Disk Read Bytes per sec, IOPS, and Disk reads per sec ?????

Posted on 2009-12-21
Last Modified: 2013-11-14
We are int he process of determining if we need a new san or not.  A tool was provided to me by netapp to measure the performance of our disk system.

Currently we have an Dell EMC AX100.

The specifications state that it can do

30,000 I/Os and 150MB per second w/ 11 7200 rpm sata drives

OK, so I ran this tool from netapp. It produces some graphs that show

X1 = Disk reads Per Sec
X2 = Disk Read bytes Per Sec
Y = Time

Their graph shows it topping out at with random reads at

130.00 Disk Bytes Per Sec
1600000.00 Disk Read bytes per sec

With a average of

40 - 60 Disk Bytes Per Sec
500000 - 700000 Disk Read bytes per sec

Now I am aware that Dell's AX100 numbers are on paper and do not represent live numbers.

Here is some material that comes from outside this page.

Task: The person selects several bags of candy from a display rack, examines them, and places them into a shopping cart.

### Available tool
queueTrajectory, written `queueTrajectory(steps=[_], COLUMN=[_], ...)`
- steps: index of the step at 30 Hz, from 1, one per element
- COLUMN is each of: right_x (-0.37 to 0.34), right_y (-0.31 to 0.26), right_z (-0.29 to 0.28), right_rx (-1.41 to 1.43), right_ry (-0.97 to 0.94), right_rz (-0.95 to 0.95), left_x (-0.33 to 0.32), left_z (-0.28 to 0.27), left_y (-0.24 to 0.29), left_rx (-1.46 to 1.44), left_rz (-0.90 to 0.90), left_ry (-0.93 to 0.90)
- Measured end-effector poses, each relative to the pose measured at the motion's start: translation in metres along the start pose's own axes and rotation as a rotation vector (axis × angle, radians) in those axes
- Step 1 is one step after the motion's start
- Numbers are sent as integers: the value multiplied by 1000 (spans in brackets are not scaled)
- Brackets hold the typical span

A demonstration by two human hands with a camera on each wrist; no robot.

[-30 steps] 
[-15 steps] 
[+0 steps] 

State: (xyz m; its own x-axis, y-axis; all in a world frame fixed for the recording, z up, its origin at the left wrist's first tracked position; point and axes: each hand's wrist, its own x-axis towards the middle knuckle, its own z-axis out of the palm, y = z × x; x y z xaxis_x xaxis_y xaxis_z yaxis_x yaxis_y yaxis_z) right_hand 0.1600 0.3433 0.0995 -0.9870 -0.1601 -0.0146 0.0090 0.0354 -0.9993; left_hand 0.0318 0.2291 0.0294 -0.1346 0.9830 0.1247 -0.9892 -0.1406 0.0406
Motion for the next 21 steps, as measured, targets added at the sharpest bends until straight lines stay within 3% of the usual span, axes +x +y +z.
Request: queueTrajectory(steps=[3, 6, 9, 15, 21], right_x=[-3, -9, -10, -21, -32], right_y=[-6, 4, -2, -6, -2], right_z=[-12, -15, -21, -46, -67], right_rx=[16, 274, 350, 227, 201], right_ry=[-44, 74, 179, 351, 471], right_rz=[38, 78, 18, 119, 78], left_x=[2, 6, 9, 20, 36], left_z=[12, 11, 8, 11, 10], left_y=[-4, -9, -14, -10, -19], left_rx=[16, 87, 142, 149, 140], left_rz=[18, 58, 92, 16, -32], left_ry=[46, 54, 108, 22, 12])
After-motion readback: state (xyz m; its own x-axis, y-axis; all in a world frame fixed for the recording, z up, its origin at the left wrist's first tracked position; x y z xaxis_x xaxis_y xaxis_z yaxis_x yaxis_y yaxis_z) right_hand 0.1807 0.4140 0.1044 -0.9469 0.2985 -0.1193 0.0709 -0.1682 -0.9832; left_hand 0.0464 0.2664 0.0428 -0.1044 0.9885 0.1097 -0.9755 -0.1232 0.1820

But I'm missing how 30,000 I/Os and 150MB per second corresponds to Disk ready bytes and Disk read per sec.

in closing we believe we're maxing out the disk performance of our san, but want to be clear on the numbers before I suggest a replacement.

Thanks in advance.

Question by:kblackwel
    LVL 46

    Assisted Solution

    the big picture is that benchmarks measure artificial loads that rarely represent YOUR combination of large and small block IOPs and throughput workloads per host and lun.

    you need to approach the problem by determoning YOUR IO requitements.  all os have utilities to report Io Utilization.  use them. learn what you require, then learn where the bottlenecks are.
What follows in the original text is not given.